#### [Description of the task]
Omit all pictures. Print the remaining lines exactly, from the start of the data through the line containing "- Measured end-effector".

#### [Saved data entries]
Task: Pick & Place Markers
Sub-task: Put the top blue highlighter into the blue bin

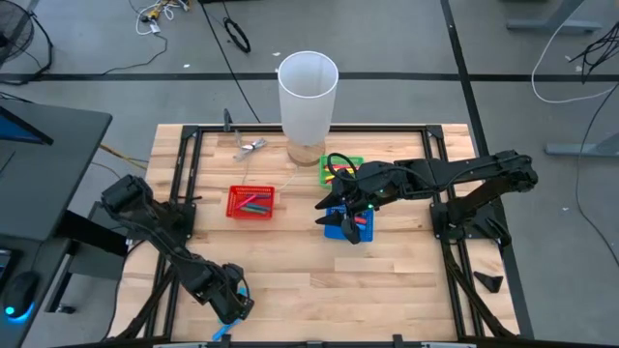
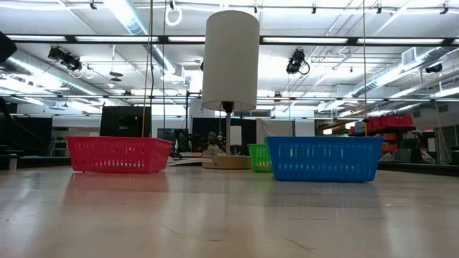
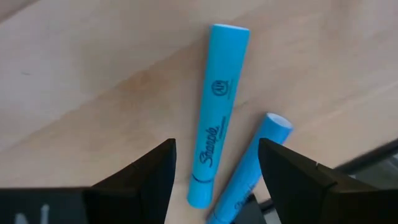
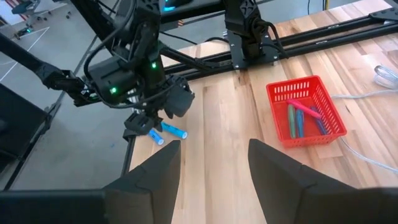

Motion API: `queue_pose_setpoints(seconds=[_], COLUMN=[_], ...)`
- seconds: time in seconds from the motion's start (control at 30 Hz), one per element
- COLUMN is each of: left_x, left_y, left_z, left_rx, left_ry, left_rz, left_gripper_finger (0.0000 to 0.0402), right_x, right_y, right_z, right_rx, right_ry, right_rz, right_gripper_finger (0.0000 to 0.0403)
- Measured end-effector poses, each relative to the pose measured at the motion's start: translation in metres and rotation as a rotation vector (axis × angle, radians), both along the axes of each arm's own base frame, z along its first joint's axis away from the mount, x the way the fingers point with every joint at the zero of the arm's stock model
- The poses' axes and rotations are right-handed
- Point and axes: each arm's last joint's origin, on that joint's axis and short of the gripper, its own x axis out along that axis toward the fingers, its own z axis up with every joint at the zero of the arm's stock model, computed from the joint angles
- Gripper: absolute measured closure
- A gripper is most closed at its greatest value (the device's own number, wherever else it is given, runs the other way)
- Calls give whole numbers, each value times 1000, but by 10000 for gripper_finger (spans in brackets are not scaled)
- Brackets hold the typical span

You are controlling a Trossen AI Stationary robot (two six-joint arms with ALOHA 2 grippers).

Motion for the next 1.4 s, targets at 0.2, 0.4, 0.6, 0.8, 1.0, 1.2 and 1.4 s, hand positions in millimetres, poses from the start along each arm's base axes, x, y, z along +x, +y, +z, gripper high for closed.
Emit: queue_pose_setpoints(seconds=[0.2, 0.4, 0.6, 0.8, 1.0, 1.2, 1.4], left_x=[1, 2, 2, 0, 0, -1, -3], left_y=[-2, -5, -4, -3, -3, -1, 10], left_z=[-13, -29, -35, -35, -35, -29, -17], left_rx=[26, 28, 41, 60, 56, 49, 76], left_ry=[42, 128, 156, 165, 150, 127, 103], left_rz=[-4, -23, -72, -72, -121, -180, -293], left_gripper_finger=[170, 170, 197, 283, 336, 336, 336], right_x=[0, 0, 0, 0, 0, -1, -3], right_y=[0, 0, 0, 0, 0, 0, 2], right_z=[0, 0, 0, 0, 0, -1, -3], right_rx=[-7, -9, -8, -7, -7, 23, 64], right_ry=[0, -1, 0, 0, 0, 20, 56], right_rz=[4, 5, 5, 4, 4, -9, 66], right_gripper_finger=[214, 214, 214, 214, 214, 214, 214])
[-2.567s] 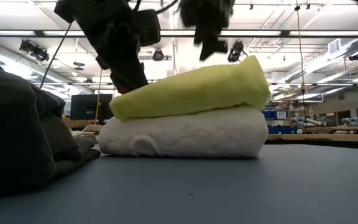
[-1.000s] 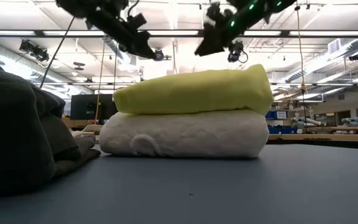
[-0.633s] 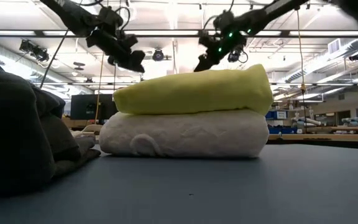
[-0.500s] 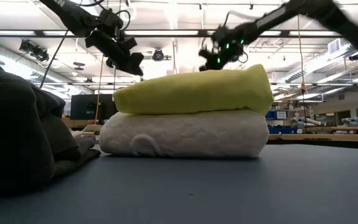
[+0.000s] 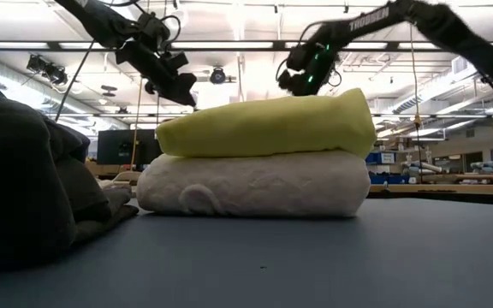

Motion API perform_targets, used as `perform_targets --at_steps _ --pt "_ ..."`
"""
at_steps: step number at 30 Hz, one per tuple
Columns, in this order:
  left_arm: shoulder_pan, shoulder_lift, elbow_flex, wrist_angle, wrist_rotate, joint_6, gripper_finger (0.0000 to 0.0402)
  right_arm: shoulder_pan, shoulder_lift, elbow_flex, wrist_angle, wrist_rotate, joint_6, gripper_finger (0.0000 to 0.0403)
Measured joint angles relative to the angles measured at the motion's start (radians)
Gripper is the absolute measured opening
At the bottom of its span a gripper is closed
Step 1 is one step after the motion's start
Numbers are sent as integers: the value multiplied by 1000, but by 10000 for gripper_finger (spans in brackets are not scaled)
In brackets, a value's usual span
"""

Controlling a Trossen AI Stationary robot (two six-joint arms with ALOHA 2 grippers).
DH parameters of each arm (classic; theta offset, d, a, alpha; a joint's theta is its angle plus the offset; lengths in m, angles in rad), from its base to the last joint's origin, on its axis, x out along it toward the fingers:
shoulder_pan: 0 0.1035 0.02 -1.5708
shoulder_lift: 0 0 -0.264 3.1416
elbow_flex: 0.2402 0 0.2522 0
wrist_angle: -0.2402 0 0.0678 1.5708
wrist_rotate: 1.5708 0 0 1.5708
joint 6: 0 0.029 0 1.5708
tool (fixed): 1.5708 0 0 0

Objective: Fold laundry
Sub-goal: Put the folded shirts into the red bin

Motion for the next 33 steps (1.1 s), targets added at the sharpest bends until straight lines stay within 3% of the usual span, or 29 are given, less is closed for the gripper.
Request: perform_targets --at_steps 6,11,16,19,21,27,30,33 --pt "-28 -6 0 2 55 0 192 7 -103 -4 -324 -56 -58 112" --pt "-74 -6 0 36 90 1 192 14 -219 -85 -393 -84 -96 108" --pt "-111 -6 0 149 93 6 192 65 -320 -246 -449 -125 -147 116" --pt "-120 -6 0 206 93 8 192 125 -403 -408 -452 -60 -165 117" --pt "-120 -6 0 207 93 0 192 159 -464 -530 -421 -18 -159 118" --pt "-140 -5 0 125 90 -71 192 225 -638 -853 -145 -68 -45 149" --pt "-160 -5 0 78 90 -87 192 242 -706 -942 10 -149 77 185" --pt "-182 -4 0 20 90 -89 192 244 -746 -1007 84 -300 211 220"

#### [Reply to the task]
Task: Pick & Place Markers
Sub-task: Put the top blue highlighter into the blue bin


Motion API: `queue_pose_setpoints(seconds=[_], COLUMN=[_], ...)`
- seconds: time in seconds from the motion's start (control at 30 Hz), one per element
- COLUMN is each of: left_x, left_y, left_z, left_rx, left_ry, left_rz, left_gripper_finger (0.0000 to 0.0402), right_x, right_y, right_z, right_rx, right_ry, right_rz, right_gripper_finger (0.0000 to 0.0403)
- Measured end-effector poses, each relative to the pose measured at the motion's start: translation in metres and rotation as a rotation vector (axis × angle, radians), both along the axes of each arm's own base frame, z along its first joint's axis away from the mount, x the way the fingers point with every joint at the zero of the arm's stock model

The exercise has been carried out in full.